● ASSIGNMENT:
All that is needed is every line of the listing below that has "rendered".

::::::::

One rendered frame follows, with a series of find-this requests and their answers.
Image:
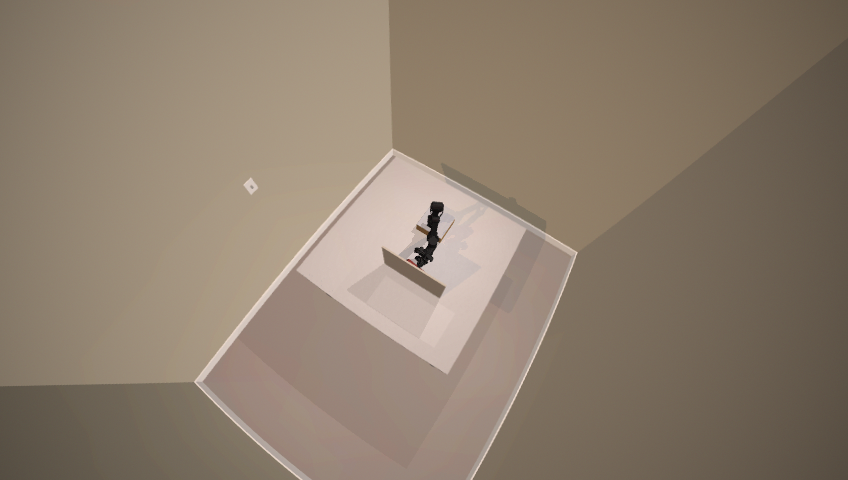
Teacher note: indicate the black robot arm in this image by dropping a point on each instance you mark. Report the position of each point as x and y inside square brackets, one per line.
[433, 221]

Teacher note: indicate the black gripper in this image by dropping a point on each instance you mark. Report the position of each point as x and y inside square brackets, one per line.
[423, 259]

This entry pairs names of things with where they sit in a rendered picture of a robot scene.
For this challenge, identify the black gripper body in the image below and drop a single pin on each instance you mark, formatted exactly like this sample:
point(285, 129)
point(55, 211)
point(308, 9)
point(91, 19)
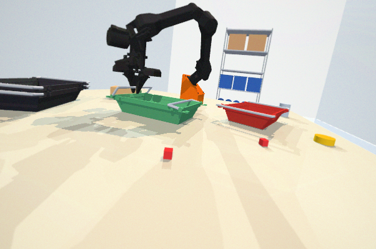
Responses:
point(144, 71)

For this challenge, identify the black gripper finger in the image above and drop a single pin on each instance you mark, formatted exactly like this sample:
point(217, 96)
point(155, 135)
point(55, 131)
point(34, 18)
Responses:
point(140, 80)
point(132, 81)

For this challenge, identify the yellow flat cylinder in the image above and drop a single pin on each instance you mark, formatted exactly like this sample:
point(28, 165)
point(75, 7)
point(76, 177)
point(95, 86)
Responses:
point(324, 140)

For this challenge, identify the green translucent plastic tray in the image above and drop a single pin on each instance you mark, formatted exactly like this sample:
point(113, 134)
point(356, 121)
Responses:
point(155, 107)

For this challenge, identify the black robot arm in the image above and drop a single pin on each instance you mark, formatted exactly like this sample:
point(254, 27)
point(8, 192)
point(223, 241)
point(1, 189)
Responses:
point(150, 24)

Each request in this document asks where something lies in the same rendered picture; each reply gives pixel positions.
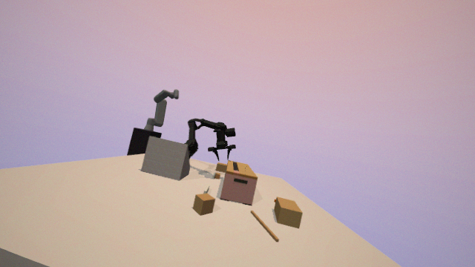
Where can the brown wooden stick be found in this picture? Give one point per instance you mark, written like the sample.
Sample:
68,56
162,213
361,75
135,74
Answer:
264,225

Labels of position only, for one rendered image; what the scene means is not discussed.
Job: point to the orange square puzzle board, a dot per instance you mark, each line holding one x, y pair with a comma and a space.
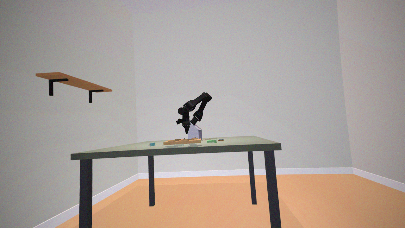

::::::::

● REPLY:
One rendered frame follows, with a series of find-this requests and their answers.
This entry pairs names of things with where they sit in a rendered picture of a robot scene.
Each request in this document asks where something lies in the same rendered picture; each reply gives pixel positions.
Labels of position only, for one rendered image; what the scene means is not discussed.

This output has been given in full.